The lines needed are those below that contain the word "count"; copy each one.

§ **Data entries**

* * *

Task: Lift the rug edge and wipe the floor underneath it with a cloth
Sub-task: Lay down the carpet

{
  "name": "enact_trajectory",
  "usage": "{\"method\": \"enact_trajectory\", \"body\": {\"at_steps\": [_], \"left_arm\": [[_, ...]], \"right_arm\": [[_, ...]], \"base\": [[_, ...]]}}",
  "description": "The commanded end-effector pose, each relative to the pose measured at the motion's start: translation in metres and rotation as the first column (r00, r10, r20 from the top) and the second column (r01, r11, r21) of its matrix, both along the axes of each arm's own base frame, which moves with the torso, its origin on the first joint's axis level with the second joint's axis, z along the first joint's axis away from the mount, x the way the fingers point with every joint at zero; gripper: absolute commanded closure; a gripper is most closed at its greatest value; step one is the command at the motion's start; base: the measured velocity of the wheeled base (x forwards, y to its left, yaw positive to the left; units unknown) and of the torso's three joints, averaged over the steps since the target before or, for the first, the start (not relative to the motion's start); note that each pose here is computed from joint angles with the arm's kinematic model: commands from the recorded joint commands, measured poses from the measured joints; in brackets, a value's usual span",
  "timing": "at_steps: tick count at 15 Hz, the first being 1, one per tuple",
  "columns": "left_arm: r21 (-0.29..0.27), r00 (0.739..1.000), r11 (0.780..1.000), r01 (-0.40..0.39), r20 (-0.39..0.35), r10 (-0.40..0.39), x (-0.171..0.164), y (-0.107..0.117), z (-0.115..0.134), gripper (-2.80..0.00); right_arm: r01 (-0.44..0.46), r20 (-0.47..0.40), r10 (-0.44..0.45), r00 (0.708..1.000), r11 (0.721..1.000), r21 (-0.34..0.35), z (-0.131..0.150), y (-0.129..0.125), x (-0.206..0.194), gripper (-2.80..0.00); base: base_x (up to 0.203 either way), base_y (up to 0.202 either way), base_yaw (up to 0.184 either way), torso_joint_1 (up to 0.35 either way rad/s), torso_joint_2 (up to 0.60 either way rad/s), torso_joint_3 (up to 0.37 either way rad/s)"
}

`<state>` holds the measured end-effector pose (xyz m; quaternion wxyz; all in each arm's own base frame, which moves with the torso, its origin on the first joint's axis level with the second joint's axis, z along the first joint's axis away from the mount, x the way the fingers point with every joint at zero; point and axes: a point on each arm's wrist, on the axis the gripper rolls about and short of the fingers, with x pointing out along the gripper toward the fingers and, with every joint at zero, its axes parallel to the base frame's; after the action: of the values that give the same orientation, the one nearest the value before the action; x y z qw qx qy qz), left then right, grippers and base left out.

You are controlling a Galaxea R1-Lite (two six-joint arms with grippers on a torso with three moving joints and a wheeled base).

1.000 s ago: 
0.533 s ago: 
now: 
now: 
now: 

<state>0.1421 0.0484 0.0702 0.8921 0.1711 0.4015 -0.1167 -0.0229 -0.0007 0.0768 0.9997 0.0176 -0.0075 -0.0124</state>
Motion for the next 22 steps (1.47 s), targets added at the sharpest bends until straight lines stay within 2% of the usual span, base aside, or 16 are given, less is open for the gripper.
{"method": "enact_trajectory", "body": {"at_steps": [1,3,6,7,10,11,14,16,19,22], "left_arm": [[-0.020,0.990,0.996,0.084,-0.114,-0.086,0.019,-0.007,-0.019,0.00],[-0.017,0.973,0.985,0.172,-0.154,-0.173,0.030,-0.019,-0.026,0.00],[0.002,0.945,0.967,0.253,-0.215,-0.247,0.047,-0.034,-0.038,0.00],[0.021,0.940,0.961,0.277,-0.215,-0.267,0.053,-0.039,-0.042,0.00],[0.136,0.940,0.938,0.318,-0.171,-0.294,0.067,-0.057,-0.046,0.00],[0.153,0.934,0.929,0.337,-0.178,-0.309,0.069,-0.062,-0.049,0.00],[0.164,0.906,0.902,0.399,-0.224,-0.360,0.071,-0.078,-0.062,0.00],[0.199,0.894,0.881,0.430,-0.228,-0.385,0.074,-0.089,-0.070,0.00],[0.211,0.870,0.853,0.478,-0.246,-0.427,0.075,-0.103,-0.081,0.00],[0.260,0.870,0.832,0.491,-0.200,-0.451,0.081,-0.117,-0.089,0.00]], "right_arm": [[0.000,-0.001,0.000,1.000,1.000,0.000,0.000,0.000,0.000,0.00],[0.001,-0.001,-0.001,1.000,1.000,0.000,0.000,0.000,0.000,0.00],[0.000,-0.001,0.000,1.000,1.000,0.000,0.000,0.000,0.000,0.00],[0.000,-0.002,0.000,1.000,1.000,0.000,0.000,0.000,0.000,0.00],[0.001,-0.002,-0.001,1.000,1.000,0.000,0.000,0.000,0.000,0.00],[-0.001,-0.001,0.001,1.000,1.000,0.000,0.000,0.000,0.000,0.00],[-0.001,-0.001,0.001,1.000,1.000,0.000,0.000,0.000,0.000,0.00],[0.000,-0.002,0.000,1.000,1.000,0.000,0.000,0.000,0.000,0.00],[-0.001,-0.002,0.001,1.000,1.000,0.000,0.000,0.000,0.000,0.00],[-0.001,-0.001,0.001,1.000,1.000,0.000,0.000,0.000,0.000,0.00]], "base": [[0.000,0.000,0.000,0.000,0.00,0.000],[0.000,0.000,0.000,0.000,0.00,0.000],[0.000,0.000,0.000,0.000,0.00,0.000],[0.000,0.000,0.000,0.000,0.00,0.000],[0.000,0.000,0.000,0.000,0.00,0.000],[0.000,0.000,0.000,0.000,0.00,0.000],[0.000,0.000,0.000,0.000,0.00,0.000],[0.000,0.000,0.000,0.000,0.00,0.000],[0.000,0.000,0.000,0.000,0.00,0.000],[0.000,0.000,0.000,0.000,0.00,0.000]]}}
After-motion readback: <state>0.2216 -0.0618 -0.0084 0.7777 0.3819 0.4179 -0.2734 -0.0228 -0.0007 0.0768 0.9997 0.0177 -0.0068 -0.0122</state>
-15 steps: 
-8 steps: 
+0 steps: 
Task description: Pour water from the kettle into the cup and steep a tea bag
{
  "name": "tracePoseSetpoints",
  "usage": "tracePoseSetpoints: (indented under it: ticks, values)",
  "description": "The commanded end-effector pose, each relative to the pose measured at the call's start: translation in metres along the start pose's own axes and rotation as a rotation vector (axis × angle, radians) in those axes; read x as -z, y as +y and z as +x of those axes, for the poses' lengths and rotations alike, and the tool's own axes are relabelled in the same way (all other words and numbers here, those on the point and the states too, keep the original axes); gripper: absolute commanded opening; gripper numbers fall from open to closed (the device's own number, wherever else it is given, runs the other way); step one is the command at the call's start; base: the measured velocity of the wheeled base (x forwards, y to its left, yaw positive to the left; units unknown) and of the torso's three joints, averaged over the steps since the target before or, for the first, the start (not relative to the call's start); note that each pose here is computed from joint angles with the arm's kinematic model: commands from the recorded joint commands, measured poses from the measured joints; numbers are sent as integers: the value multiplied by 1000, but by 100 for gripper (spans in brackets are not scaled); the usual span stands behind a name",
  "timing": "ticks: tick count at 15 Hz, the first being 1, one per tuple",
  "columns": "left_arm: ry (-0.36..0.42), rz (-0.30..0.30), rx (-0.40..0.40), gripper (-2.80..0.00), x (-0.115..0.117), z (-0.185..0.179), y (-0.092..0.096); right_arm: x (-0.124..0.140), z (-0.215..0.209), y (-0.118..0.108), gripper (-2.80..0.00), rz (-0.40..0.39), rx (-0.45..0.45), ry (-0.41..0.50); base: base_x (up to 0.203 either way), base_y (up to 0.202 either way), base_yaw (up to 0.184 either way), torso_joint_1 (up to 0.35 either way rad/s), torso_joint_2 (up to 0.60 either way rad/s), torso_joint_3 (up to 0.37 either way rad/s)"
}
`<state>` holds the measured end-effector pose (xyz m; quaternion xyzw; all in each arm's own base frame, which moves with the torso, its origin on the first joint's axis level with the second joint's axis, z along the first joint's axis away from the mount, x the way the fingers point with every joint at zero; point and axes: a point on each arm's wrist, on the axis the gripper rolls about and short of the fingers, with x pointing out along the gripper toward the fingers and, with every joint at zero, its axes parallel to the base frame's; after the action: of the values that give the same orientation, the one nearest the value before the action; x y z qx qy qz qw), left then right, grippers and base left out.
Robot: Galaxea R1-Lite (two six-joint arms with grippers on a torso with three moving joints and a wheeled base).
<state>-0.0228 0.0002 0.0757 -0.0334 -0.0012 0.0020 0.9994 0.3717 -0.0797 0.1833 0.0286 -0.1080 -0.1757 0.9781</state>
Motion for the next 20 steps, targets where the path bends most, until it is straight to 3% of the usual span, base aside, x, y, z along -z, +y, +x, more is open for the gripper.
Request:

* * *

§ **Task result**
  "timing": "at_steps: tick count at 15 Hz, the first being 1, one per tuple",
  "timing": "ticks: tick count at 15 Hz, the first being 1, one per tuple",

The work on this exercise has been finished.